In Italia ci sono 10 milioni di case vuote
Gli ultimi dati Istat disponibili sono del 2021 e parlano di circa 10 milioni di case vuote, su un totale di oltre 35 milioni: circa un immobile su tre quindi non è abitato. Nel frattempo, però, il nuovo decreto sicurezza introduce all’articolo 10 anche il reato per occupazione arbitraria di immobili destinati a domicilio altrui per chi «impedisce il rientro dell’immobile del proprietario o di colui che lo detiene legittimamente». Una misura punitiva che di certo non risolverà l’emergenza abitativa.

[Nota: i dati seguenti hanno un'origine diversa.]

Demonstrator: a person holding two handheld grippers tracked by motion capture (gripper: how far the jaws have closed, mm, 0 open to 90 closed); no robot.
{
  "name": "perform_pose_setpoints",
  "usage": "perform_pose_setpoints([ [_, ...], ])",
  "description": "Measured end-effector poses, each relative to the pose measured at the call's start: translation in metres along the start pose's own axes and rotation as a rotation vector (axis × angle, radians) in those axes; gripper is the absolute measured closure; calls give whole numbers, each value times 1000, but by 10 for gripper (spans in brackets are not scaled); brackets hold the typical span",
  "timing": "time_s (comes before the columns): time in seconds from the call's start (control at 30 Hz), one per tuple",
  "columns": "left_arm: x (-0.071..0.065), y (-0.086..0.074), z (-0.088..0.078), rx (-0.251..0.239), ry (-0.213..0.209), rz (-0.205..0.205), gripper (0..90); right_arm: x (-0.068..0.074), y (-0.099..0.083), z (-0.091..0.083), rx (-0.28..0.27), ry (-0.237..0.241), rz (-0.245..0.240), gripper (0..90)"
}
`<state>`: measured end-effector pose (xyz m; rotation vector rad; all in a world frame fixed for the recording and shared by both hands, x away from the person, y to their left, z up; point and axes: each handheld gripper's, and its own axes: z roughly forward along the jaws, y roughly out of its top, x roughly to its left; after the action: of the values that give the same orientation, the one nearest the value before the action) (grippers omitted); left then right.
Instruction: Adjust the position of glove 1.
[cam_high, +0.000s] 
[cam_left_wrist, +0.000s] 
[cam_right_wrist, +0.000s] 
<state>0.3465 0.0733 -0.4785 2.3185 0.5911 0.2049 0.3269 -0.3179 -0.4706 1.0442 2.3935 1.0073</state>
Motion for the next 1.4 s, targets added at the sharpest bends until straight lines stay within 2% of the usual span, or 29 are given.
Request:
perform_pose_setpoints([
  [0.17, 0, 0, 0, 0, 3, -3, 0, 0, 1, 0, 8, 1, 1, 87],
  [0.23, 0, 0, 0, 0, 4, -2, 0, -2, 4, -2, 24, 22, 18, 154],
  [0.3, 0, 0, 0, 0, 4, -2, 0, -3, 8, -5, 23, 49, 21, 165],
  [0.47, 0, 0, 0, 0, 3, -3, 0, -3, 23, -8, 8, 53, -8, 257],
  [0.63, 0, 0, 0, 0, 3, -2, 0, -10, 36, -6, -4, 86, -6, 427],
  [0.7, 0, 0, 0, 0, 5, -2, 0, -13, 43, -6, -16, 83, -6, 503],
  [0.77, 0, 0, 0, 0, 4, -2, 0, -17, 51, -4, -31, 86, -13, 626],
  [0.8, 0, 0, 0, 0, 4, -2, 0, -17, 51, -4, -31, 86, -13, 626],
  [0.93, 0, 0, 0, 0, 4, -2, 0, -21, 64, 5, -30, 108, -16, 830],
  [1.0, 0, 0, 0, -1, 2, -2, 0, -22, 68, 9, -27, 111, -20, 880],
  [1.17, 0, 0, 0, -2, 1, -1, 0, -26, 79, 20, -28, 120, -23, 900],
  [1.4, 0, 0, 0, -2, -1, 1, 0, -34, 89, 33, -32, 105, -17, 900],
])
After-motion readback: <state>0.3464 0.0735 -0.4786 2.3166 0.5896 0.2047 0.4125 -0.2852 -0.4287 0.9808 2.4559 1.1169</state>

Le case vuote sono poi spesso vecchie: se lasciate vuote rischiano di diventare inabitabili a causa della mancata manutenzione. Si tratta di immobili che magari non vengono dati in affitto a causa della burocrazia complessa, oppure per le eventuali difficoltà che potrebbero sorgere tra chi affitta e chi invece paga l’affitto o ancora perché collocati in aree interne o rurali. Intanto, però, nel resto d’Europa si applicano tasse sulle abitazioni vuote. In Francia è in vigore un’imposta ribattezzata «Taxe sur les logements vacants» (Tlv), ovvero «Tassa sugli alloggi sfitti». Questa imposta «è applicabile nelle aree urbane in cui vi è uno squilibrio significativo tra domanda e offerta di alloggi che porta a gravi carenze abitative. Queste aree hanno affitti elevati, prezzi di acquisto elevati per gli alloggi più vecchi e/o un numero elevato di domande di alloggio rispetto al numero di persone che si trasferiscono in alloggi in affitto sociale ogni anno».
I proventi servono a finanziare l’agenzia nazionale “Anah”, che aiuta le famiglie a basso reddito a effettuare ristrutturazioni edilizie. Lo scorso anno, a Londra, una delle città più colpite dal caro-affitti, è entrata in vigore una legge che aumenta le tasse comunali per le proprietà che rimangono vuote per più di un anno. A Torino, una misura simile era stata proposta dagli attivisti di Vuoti a rendere, una campagna che mira a restituire alla comunità gli alloggi di edilizia pubblica e privata che non vengono utilizzati. L’iniziativa, che ha raccolto oltre tremila firme, censire, vuole tassare le case sfitte e non utilizzate in città da almeno due anni. Una misura sicuramente più efficace della criminalizzazione di un bisogno primario.